-- About this task --
Search the listing below for "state". Copy each matching line.

-- Provided material --
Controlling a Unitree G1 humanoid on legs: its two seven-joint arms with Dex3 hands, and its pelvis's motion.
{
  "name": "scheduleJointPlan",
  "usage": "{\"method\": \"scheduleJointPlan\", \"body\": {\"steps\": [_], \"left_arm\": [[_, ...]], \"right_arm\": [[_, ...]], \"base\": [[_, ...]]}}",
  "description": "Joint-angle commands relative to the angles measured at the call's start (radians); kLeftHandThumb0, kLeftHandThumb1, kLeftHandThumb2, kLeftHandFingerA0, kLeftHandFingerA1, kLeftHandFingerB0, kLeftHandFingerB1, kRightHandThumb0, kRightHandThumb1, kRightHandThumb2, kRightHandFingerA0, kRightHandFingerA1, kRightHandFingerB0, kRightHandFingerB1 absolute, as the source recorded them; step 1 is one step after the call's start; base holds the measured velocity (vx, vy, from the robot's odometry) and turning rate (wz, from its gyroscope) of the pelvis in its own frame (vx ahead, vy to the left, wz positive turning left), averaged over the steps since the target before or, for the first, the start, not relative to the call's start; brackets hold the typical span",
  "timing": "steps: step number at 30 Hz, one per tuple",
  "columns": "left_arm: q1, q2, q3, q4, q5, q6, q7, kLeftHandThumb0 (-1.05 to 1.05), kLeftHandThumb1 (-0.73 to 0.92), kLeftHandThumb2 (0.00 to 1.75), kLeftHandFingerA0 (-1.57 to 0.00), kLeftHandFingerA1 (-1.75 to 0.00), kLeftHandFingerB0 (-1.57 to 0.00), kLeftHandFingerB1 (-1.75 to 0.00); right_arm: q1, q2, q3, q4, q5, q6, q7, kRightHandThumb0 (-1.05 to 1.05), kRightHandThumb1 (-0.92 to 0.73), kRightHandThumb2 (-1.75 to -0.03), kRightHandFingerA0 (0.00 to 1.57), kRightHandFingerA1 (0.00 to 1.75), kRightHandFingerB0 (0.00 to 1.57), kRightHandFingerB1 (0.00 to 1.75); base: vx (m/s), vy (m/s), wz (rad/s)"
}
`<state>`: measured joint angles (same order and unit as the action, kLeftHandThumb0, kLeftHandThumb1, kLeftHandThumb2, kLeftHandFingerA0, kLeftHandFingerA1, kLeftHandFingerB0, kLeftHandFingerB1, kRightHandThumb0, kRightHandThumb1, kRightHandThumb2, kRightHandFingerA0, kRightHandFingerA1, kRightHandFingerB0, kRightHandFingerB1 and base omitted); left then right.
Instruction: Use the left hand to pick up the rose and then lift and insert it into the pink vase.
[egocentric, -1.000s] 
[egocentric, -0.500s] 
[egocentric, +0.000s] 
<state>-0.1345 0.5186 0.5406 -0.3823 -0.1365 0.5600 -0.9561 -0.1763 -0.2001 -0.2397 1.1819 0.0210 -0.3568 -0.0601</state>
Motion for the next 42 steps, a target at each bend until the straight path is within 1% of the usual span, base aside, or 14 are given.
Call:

-- Your response --
`<state>`: measured joint angles (same order and unit as the action, kLeftHandThumb0, kLeftHandThumb1, kLeftHandThumb2, kLeftHandFingerA0, kLeftHandFingerA1, kLeftHandFingerB0, kLeftHandFingerB1, kRightHandThumb0, kRightHandThumb1, kRightHandThumb2, kRightHandFingerA0, kRightHandFingerA1, kRightHandFingerB0, kRightHandFingerB1 and base omitted); left then right.
<state>-0.1345 0.5186 0.5406 -0.3823 -0.1365 0.5600 -0.9561 -0.1763 -0.2001 -0.2397 1.1819 0.0210 -0.3568 -0.0601</state>

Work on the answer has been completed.